• **Work request**
The answer is the line that contains "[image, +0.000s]" followed by every later line of the entries below, each repeated exactly, and nothing else.

########

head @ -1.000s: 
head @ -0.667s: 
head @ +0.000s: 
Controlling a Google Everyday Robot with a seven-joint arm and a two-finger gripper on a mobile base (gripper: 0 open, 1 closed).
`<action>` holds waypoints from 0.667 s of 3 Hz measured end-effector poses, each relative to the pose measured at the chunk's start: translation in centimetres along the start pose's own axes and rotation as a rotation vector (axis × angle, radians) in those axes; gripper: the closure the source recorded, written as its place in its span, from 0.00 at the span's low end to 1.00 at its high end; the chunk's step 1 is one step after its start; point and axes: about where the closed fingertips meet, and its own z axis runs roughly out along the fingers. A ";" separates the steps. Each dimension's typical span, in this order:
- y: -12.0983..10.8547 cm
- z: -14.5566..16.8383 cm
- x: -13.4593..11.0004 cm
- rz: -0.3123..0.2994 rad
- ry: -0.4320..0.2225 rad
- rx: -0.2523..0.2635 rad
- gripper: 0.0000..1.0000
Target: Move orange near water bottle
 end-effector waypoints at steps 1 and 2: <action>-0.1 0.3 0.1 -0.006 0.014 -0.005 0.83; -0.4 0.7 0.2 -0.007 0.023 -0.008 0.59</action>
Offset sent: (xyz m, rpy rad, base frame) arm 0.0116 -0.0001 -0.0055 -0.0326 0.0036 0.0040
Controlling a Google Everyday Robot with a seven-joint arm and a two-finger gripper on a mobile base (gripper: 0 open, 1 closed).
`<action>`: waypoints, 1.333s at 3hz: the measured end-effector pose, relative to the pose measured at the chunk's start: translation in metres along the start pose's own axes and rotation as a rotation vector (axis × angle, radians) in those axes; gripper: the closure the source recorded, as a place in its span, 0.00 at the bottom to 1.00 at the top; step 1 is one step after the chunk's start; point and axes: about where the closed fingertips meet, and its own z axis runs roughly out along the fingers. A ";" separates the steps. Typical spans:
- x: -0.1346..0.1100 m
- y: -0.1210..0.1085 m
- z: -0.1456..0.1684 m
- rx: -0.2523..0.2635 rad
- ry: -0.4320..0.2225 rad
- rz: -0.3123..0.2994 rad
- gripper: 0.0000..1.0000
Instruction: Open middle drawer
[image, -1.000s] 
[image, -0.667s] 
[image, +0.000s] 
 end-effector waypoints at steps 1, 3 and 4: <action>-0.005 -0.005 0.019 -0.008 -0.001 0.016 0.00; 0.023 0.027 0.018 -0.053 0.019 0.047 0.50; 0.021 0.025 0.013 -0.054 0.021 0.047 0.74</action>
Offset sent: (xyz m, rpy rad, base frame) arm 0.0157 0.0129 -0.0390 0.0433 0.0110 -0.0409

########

• **Solution to this task**
[image, +0.000s] 
 end-effector waypoints at steps 1, 3 and 4: <action>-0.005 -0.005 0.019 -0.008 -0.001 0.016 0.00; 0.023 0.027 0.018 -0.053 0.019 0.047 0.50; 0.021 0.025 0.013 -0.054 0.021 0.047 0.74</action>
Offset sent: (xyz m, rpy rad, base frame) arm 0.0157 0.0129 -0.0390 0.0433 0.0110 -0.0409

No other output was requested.